The particular, celebrated case of the sub-prime mortgage crisis which began to manifest in 2008-2009 involved mostly tranches of CMOs (collateralized mortgage obligations) and the problems then were not a product of the structural design of tranching but the quality of what was being tranched.  Essentially, like many of the periodic crises in capitalism, the GFC was triggered by over-production.  The traditional mortgage market consisted of borrowers judged to be capable of repaying the loan but, various things having combined to mean the lenders had run out of them, they resorted to lending to people who would never be able to repay.  That required some clever contractual engineering to ensure (1) the credit-rating agencies would grant investment-grade ratings to what were junk securities so (2) the risk would be quickly on-sold.  The rationale for all of this was that the tranching was done in such a way that the spread of the risk was so diversified that whatever defaults occurred would present no systemic threat.  There are interesting stories about (1) & (2).

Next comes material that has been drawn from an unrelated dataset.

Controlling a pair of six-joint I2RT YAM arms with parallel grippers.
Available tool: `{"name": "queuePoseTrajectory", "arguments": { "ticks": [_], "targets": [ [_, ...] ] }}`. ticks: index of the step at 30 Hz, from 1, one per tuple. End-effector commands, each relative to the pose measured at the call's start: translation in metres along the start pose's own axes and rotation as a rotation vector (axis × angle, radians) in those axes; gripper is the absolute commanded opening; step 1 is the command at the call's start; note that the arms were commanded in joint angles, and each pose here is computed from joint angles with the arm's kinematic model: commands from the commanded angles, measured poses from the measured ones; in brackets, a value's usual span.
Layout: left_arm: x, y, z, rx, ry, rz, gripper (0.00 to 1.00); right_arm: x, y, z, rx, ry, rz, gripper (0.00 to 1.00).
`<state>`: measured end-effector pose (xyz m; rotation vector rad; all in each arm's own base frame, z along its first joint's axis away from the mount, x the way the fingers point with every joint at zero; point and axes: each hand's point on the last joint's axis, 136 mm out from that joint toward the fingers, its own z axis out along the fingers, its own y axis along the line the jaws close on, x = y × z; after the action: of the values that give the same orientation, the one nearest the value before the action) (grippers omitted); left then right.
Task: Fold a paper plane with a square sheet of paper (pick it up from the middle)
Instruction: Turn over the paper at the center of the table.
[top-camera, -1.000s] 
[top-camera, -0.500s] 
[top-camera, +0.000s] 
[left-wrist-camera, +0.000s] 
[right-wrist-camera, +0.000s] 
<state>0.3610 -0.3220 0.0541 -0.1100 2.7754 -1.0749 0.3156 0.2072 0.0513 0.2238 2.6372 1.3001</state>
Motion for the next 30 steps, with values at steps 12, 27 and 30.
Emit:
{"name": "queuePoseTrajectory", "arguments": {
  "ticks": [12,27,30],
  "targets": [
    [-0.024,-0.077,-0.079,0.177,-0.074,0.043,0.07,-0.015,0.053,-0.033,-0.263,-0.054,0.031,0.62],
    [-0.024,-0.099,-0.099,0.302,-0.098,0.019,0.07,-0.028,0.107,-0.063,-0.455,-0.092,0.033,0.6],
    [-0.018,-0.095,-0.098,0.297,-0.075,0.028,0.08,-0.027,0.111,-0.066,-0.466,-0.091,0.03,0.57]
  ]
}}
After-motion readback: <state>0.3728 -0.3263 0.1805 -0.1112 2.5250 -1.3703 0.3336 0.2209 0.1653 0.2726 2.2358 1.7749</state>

Lots lost lots in the GFC but there were also quite a number who made much and very quickly.  So profitable for those few in the right place at the right time was the loaning of money to those with no capacity to repay that it’s hard to believe it won’t, at scale, happen again and there are suggestions it may be happening now.  The unusual combination of borrowing at historically high multiples against static or falling incomes for assets at historically high valuations has happened in an era of historically low interest rates.  Movements downwards in asset values or upwards in interest rates will have a multiplier effect on each-other and those movements, if sufficient, will essentially render much mortgage debt functionally sub-prime and there were those who predicted the extraordinary increase in the global money-supply playing out this way.

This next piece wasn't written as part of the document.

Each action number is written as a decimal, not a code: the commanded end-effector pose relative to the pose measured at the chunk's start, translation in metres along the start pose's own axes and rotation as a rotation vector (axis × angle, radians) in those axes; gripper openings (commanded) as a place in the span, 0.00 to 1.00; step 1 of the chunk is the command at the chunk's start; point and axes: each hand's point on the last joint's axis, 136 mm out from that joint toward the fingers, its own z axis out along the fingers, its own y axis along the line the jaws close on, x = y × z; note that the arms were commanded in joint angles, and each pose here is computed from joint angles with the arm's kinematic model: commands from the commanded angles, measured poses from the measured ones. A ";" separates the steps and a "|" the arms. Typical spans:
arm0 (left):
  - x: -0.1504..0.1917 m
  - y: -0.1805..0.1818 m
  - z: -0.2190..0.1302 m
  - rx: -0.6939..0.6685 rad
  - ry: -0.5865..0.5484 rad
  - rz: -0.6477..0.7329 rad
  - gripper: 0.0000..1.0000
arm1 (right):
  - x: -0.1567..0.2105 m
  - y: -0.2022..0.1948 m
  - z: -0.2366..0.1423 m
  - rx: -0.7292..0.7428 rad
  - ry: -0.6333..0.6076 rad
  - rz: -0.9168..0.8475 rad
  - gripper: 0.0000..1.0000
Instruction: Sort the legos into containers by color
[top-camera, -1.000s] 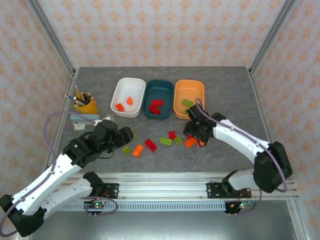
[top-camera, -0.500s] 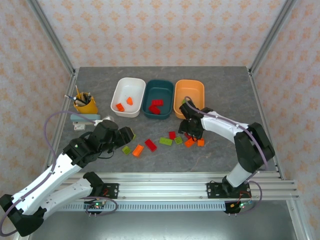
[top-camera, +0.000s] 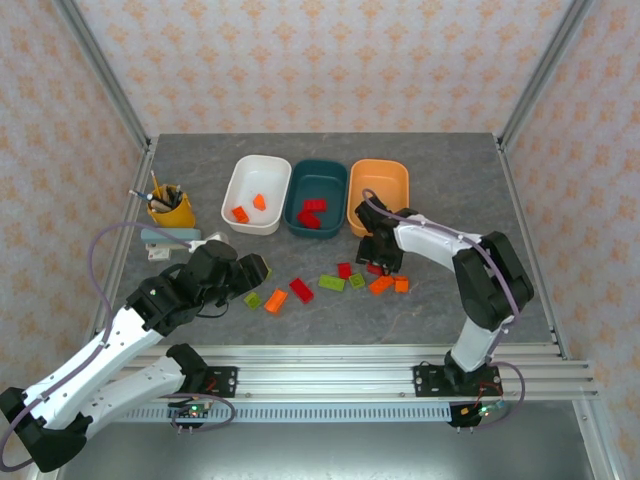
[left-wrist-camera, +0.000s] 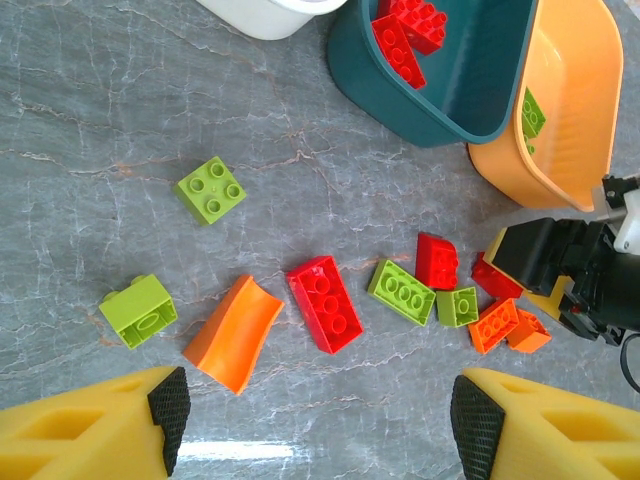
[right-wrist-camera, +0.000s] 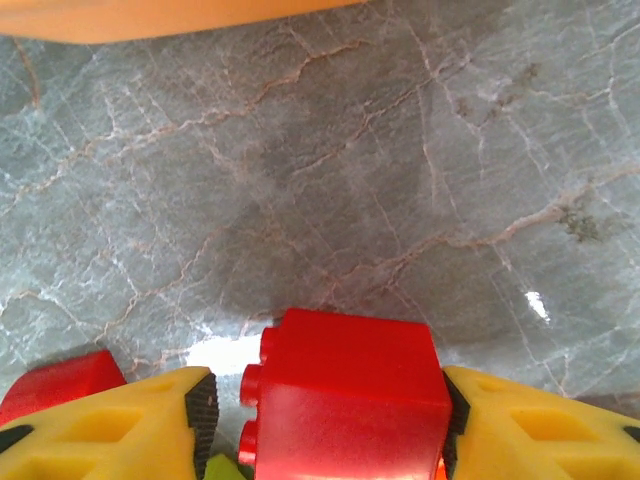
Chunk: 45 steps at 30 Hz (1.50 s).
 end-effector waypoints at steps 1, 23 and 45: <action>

The headline in the French language which in 2016 announced: Lindsay Lohan s'est tranché le doigt en deux (Lindsay Lohan sliced her finger in half).

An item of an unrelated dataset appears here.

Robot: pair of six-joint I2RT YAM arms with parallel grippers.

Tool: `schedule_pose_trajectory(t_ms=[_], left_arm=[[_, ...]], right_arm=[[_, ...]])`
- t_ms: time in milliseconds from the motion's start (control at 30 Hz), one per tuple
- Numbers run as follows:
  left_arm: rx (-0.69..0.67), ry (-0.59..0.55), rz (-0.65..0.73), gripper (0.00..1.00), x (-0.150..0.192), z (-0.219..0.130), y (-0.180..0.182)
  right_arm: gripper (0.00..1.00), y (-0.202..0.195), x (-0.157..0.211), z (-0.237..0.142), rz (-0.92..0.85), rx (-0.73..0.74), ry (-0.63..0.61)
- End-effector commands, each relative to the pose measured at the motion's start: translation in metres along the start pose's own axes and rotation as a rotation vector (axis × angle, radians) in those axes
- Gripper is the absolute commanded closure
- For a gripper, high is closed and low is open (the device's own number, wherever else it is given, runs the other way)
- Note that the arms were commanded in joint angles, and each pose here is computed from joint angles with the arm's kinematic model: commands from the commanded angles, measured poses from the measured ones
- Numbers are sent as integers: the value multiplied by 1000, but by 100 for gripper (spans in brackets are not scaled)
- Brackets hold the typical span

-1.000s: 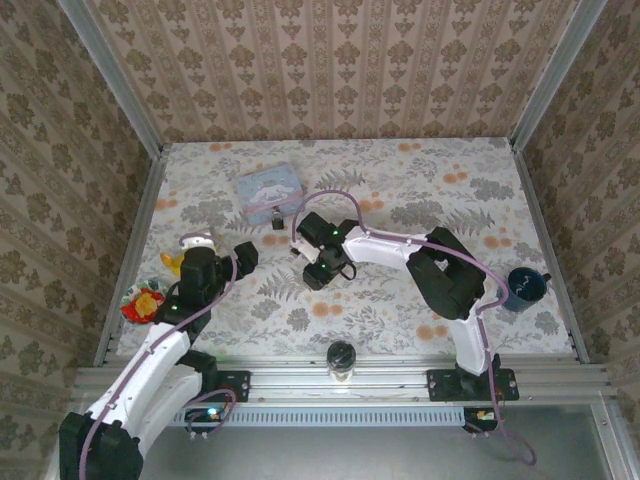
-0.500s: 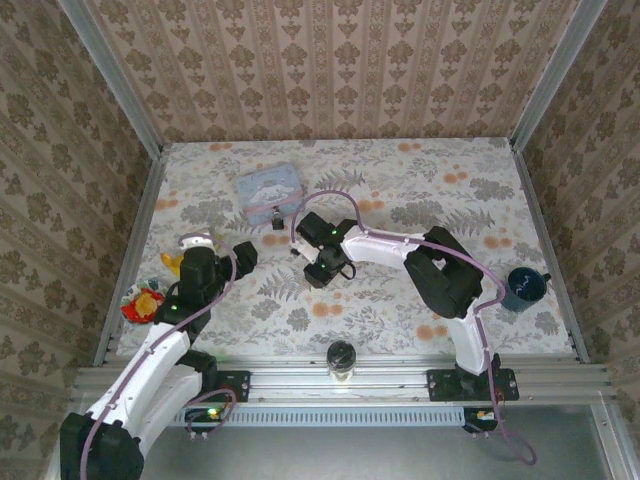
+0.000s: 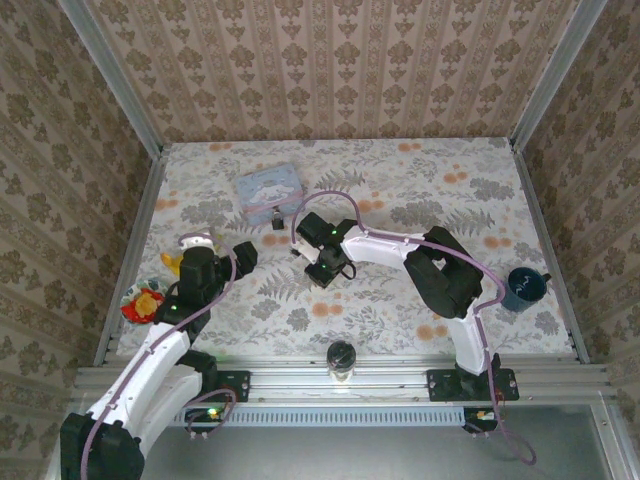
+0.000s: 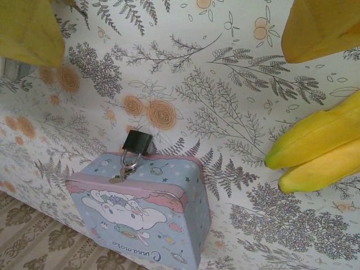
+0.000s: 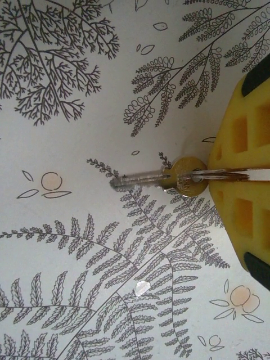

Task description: Unlock the padlock with the key

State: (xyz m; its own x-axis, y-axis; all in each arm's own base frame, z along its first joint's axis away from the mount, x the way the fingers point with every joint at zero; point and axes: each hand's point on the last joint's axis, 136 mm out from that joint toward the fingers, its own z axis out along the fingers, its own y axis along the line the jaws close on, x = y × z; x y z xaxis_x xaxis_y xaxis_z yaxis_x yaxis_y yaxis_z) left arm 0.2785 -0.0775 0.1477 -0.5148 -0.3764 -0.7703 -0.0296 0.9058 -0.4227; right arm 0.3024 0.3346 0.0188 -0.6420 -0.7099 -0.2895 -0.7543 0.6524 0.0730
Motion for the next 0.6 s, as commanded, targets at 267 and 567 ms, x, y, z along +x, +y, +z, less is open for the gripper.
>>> schedule_pose_trajectory(t_ms=[267,567], left_arm=[[20,-18,-30,0,-10,-8,-4],[25,-22,-45,0,-11,-12,-4]], right_arm=[[99,-2,-1,-9,-33,35,7],[100,-7,-9,-28,-44,78,-45]])
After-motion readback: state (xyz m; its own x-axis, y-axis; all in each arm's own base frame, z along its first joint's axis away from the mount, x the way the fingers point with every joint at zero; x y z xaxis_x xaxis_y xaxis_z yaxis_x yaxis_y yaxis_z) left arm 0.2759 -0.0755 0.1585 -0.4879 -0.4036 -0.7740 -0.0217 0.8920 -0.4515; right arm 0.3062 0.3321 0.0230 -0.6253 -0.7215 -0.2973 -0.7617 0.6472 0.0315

Actually "sliced her finger in half" was a bit sensationalist (one might even say Anglo-Saxon style click-bait).  In October 2016, during an Aegean cruise, there was a nautical incident, the tip of one of her fingers severed by the boat's anchor chain but details of the circumstances are sketchy.  It may be that upon hearing the captain give the command “weigh anchor”, she decided to help but, lacking any background in admiralty terms and phrases, misunderstood the instruction.  The detached piece of digit was salvaged from the deck and ashore, soon re-attached by micro-surgery.  Digit and the rest of the patient are said to have made full recoveries, something especially significant because it was the ring finger which was “tranched” but, thanks to the surgeon’s skill in fixing the gruesome injury, she managed later to find husband and the finger now displays engagement and wedding rings.  All’s well that ends well.